Loss of spiral ganglion neurons or hair cells in the inner ear is claimed to be a principal reason for congenital and acquired hearing impairment. Scientists from the University of California, San Diego, School of Medicine and the National Institutes of Health discovered that Sox2, a protein that controls stem cell formation, is said to be caught up in the growth of spiral ganglion neuron.

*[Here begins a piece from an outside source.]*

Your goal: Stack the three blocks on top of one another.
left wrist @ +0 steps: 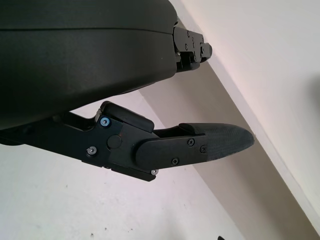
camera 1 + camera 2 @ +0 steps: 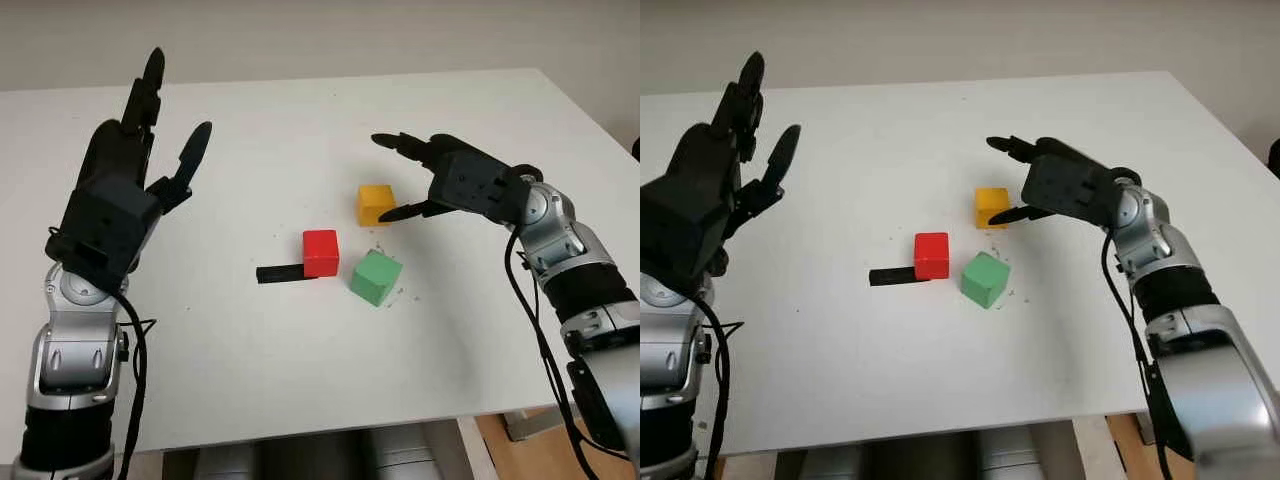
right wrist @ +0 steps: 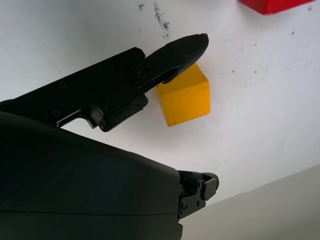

In the cochlea, auditory neurons supposedly send out sound vibrations delivered by hair cells. These vibrations are believed to be then changed to nerve impulses that seem to interact with the brain. Hearing loss arises, if the neurons are lost or destroyed. Current therapies for hearing loss are thought to be based on either augmenting hair cell stimulation by means of hearing aids or releasing an electronic alternative for the hair cells with cochlear implants. In either case, the attendance of efficient spiral ganglion neurons may be required for an effective outcome.
Alain Dabdoub, PhD, co-investigator and assistant professor of surgery with the division of otolaryngology at the UC San Diego School of Medicine, commented, “These findings may provide the first step toward regenerating spiral ganglion neurons, the nerve cells that send sound representations to the brain. This has significant implications for advances in cochlear implant technology and biological treatments for hearing loss.”
Preceding researches display that as less as 10 percent of the standard amount of spiral ganglion neurons may be adequate for the effectiveness of cochlear implants.
Chandrakala Puligilla, PhD, a research fellow at the National Institutes of Health, remarked, “The identification of factors that induce functional neurons has important implications for hearing restoration. The ability to induce even a small number of cells with gene-based therapy could be enormously beneficial.”
Sox2 is alleged to be a portion of the SoxB1 clan of proteins, which appears to play an important function in neural growth in the spinal cord and elsewhere. The research illustrates a new responsibility for Sox2 in ear development, displaying that Sox2 may be grave for the generation of auditory neurons and that spawning new neurons could be feasible.
Comprehending the molecular signaling pathways accountable for the growth of spiral ganglion neurons may be pertinent to other neurons, particularly those in the central nervous system.
The research was published in the Journal of Neuroscience.